Exercise inputs below:

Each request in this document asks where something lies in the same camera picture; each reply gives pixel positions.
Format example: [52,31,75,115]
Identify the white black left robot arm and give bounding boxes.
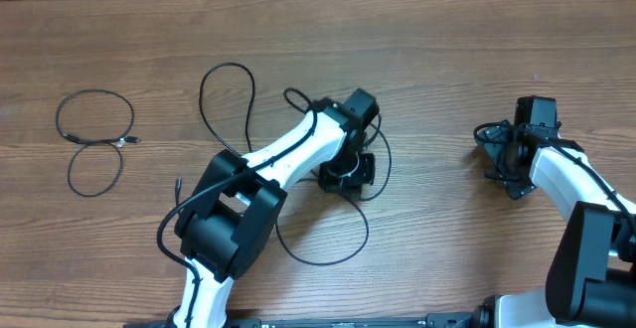
[159,88,380,327]

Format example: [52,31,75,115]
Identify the black short separated cable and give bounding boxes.
[54,88,142,199]

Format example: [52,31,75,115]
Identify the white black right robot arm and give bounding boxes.
[471,121,635,327]

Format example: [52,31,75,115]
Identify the black cable bundle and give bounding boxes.
[173,62,259,208]

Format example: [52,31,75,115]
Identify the black USB-A cable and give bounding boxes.
[274,113,394,267]

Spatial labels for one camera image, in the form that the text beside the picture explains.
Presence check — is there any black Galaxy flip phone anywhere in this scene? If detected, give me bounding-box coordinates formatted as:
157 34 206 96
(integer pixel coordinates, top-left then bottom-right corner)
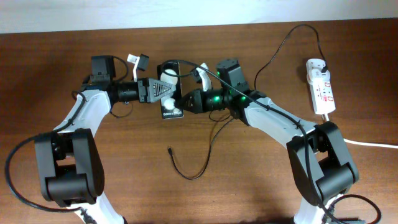
157 64 184 119

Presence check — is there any black USB charging cable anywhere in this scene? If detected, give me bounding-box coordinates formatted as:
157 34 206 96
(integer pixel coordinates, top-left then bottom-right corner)
167 24 328 180

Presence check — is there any white power strip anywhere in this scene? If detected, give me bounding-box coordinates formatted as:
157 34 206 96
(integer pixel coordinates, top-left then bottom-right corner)
305 58 336 115

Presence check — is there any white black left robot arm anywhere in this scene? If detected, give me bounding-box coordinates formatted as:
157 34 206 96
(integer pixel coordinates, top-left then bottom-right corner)
34 55 177 223

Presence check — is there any white USB charger plug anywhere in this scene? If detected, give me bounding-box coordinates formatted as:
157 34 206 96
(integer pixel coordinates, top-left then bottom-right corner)
307 68 330 85

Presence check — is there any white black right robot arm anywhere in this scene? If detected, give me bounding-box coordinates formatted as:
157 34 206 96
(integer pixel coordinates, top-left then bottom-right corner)
175 58 359 223

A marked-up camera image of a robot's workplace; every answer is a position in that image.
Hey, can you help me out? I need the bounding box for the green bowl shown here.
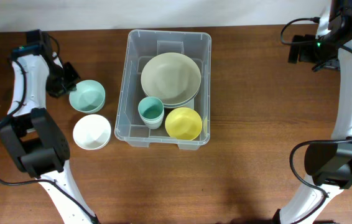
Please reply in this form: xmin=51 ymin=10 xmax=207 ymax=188
xmin=69 ymin=80 xmax=106 ymax=114

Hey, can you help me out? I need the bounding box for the green cup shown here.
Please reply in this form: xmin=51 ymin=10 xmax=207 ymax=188
xmin=138 ymin=96 xmax=164 ymax=121

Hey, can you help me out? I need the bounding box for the white cup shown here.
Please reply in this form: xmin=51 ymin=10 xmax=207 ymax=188
xmin=141 ymin=117 xmax=163 ymax=126

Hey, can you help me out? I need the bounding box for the clear plastic storage container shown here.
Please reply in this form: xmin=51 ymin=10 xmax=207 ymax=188
xmin=114 ymin=29 xmax=211 ymax=150

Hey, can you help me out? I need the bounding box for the yellow bowl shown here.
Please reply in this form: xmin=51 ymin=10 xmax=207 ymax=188
xmin=165 ymin=107 xmax=203 ymax=141

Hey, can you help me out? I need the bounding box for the grey translucent cup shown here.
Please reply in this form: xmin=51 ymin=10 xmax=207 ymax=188
xmin=146 ymin=123 xmax=162 ymax=129

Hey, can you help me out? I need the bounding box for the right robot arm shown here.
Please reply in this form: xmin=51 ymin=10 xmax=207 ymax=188
xmin=272 ymin=0 xmax=352 ymax=223

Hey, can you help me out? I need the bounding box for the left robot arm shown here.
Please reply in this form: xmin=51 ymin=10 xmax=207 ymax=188
xmin=0 ymin=29 xmax=99 ymax=223

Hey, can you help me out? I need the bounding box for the white label in container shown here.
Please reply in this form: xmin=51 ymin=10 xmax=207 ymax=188
xmin=185 ymin=99 xmax=195 ymax=110

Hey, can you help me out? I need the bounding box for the white bowl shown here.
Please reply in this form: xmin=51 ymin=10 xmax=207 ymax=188
xmin=73 ymin=114 xmax=112 ymax=150

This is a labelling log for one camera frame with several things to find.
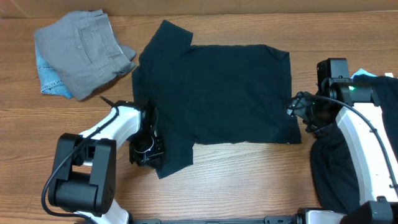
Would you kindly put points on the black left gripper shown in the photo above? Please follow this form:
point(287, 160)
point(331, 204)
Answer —
point(146, 161)

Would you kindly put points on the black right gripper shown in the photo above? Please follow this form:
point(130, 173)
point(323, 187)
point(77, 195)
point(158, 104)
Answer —
point(298, 106)

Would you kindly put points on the black t-shirt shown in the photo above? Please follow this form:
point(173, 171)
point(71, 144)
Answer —
point(213, 94)

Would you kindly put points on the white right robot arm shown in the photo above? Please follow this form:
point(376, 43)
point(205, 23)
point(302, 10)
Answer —
point(356, 110)

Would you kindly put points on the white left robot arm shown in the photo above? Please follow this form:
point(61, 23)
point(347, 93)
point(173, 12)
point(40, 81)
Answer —
point(83, 179)

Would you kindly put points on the pile of dark clothes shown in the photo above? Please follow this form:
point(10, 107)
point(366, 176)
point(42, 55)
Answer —
point(332, 168)

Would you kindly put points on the light blue garment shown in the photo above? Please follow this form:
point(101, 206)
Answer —
point(362, 72)

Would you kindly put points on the folded blue jeans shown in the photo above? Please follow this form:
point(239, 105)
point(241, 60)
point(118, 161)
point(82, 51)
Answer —
point(50, 82)

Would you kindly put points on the folded grey trousers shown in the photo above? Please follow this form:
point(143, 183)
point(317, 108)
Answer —
point(84, 51)

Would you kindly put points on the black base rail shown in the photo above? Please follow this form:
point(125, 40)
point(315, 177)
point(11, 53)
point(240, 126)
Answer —
point(281, 219)

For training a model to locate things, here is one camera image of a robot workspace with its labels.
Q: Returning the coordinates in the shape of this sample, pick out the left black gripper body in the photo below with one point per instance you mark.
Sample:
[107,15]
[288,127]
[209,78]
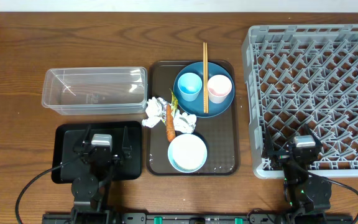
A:
[81,154]

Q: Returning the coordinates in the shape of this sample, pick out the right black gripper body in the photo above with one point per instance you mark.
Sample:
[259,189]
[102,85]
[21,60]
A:
[283,157]

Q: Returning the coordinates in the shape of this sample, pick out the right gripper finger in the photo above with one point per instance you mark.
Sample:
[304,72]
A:
[268,144]
[309,132]

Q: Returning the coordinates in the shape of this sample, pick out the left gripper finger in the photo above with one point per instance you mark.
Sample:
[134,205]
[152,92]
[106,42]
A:
[126,145]
[86,137]

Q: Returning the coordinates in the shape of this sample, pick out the orange carrot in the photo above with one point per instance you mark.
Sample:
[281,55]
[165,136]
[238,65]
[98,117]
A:
[170,129]

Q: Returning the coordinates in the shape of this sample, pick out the white tissue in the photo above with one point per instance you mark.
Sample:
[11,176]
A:
[155,111]
[184,123]

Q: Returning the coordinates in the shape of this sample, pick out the yellow foil snack wrapper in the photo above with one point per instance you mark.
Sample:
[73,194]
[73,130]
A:
[173,104]

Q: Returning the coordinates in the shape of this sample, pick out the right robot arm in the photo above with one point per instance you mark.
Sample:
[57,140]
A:
[308,194]

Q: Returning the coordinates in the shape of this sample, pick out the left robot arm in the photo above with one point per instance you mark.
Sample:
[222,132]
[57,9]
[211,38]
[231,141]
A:
[90,189]

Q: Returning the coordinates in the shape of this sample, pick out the grey dishwasher rack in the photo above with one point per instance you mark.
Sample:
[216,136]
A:
[300,75]

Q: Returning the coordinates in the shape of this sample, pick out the black tray bin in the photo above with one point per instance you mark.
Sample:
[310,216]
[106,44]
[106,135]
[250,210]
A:
[68,135]

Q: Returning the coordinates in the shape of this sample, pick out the light blue white bowl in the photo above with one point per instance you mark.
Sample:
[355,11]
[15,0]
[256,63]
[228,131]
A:
[187,153]

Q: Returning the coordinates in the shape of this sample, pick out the clear plastic bin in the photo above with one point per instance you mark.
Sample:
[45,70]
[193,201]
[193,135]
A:
[95,90]

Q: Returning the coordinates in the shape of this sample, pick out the pink white cup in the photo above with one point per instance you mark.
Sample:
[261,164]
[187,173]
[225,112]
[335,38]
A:
[219,86]

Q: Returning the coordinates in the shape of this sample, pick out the dark blue plate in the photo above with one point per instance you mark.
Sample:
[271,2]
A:
[215,67]

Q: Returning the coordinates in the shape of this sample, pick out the light blue cup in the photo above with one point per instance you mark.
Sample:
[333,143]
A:
[189,85]

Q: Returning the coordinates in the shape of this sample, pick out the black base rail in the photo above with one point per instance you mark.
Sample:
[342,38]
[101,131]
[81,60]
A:
[141,218]

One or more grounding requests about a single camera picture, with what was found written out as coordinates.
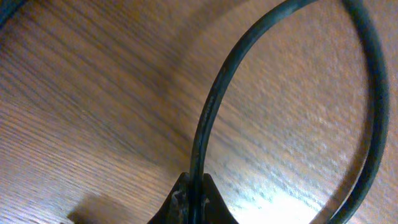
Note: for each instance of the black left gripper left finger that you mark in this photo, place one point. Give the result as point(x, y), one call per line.
point(175, 208)

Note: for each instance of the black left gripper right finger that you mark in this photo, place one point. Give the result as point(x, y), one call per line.
point(214, 208)

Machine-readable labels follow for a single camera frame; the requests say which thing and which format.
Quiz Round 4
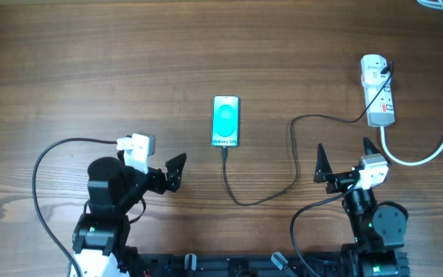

End of Exercise inputs.

*Work instructions*
Bring together all lines of the entries above in which the string "formatted" occurs.

*Written response*
Presence check — is there any black Galaxy flip phone anywhere in this scene? If detected, give me bounding-box coordinates formatted as:
Presence check — is there any black USB charging cable anywhere in this scene? If detected, give me bounding-box coordinates formatted as:
Presence check — is there any white power strip anywhere in this scene? If detected, give me bounding-box coordinates formatted as:
Presence check — is there any white black left robot arm anywhere in this scene? If detected, give me bounding-box coordinates formatted as:
Presence check — is there any white USB charger plug anywhere in this scene? If detected, give me bounding-box coordinates formatted as:
Presence check — is there any white black right robot arm anywhere in this scene? If detected, give me bounding-box coordinates formatted as:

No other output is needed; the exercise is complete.